Richard and I see one another intermittedly; our different roles in the YDI organization don’t get us in the same space at the same time often.   Nonetheless Richard has always been kind to me.  He is quiet and unassuming himself, a prominent characteristic of the employees in the Education, Employment, and Training division.  Here it is work before words, actions that do all the speaking.  Richard’s nose and knuckles are indicative features of a fighter.  A former boxer, he trains and coaches the art of boxing to young people in his off hours.  He is a respected legend in the local boxing world, and held in high esteem by many.  His dedication to engaging young people in positive activities isn’t just his job: it’s his life’s mission.  His days and nights consist of him passing down his wisdom and knowledge to young people. 

Richard Mirabal, Program Manager of the Petroglyph Project

“I pick up the kids from the office at 7:30am; we stay out here until about 2:30PM working.  Then I bring them back, and do all my paperwork.”  His tone is mellow and optimistic, his very character a great example to the hundreds of young people he works with.  While we talk a little bit, Richard and his young charges never stop moving.  During the course of time that Lawrence and I are there, they have cleared about 40 yards of brush from the area.   As we walk among them, Lawrence points out each one and says a little about them.  Standing out from the group is Joshua Sanchez, 17, whose bare arms are in stark contrast to his fully covered colleagues.  Muscular and athletic, he is at the front of the line of young people as they move through a pile of dead tumbleweeds.  “Hey Josh, how’s practice?” Lawrence asks him.  “Good, good,” Josh answers him, focused at his task at hand.  Lawrence turns to me.  “This kid is up every day ay 5:30am to go to football practice before he comes here to work,” he tells me.  “He’s a beast.  Going to be on his Varsity team at St.

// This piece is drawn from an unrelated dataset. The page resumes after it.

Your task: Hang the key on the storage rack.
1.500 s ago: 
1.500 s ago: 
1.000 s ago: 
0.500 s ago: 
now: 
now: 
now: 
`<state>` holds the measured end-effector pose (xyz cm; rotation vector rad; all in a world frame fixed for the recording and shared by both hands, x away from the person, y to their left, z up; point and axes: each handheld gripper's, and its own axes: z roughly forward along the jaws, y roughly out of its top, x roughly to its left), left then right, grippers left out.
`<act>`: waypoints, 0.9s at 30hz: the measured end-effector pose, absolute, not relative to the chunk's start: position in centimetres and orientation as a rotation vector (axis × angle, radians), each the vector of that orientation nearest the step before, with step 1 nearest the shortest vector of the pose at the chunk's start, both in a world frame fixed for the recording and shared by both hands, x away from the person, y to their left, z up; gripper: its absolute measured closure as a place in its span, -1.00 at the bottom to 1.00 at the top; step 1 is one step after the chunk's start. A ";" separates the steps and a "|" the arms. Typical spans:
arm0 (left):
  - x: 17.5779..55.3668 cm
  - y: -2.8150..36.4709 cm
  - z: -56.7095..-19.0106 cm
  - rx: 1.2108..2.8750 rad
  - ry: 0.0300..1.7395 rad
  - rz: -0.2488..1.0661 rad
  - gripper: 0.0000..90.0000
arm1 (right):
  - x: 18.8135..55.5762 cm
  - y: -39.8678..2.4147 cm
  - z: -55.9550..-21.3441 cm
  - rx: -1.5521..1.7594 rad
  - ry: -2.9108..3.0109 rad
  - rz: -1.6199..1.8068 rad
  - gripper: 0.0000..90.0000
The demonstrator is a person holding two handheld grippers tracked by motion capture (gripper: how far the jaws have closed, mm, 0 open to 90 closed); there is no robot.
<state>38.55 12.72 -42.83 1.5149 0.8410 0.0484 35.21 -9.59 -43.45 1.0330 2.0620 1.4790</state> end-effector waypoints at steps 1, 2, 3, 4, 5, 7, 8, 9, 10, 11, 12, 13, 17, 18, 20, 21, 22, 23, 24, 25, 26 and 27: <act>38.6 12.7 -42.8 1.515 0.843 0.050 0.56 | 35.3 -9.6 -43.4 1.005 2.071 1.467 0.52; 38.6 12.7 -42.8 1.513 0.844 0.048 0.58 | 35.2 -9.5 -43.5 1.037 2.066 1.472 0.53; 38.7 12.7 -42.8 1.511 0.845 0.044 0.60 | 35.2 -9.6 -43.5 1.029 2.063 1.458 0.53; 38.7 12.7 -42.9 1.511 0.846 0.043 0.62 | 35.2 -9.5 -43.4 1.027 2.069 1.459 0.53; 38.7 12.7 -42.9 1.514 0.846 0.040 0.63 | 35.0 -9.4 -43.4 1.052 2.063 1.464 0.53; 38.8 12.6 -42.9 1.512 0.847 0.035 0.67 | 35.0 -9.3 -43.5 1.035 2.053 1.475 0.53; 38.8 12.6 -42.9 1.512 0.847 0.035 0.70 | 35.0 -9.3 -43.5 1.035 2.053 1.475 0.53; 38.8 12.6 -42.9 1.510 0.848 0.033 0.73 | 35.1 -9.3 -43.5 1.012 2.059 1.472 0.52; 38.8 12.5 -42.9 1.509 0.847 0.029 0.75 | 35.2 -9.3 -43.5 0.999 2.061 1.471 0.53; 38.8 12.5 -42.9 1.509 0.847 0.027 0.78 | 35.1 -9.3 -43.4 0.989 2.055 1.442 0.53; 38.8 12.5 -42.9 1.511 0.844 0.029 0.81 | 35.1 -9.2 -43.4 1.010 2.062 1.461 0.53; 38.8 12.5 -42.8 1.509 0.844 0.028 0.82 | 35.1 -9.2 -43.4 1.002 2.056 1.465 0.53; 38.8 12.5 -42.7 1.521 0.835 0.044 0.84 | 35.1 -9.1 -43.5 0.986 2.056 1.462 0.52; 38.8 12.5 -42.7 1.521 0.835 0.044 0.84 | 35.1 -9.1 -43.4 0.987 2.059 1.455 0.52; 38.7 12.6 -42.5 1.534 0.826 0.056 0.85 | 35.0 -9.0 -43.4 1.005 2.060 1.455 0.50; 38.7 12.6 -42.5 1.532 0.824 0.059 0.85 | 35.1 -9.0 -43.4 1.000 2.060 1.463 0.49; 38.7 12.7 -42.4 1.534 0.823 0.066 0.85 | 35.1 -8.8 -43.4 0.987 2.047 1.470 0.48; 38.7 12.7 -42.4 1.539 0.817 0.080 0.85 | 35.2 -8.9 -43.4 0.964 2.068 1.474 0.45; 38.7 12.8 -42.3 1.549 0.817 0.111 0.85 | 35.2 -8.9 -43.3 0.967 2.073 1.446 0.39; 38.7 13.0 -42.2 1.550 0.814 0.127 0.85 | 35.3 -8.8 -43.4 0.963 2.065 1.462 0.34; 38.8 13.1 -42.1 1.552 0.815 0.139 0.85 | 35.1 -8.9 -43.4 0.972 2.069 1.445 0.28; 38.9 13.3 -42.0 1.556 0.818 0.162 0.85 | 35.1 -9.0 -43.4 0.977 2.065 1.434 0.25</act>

Pius High School this next year.”  Lawrence knows each young person’s story, interests, and situations.  It’s telling of his immense talent as a direct service social worker.  He knows each young person by their hopes and dreams, and not as another numbered client.

We say our goodbyes and head off in Lawrence’s SUV.  As we glide back into the zooming suburban pace of Albuquerque’s West Side, I think extensively on how I am going to articulate this experience.  My background in video and marketing tells me to keep it simple; to keep it under 500 words; to streamline my message. 

YDI is so much more vast, with a much deeper soul than what I even imagined.  I can only hope to do the agency justice by accurately capturing the spirit I feel when I encounter one of our programs in action.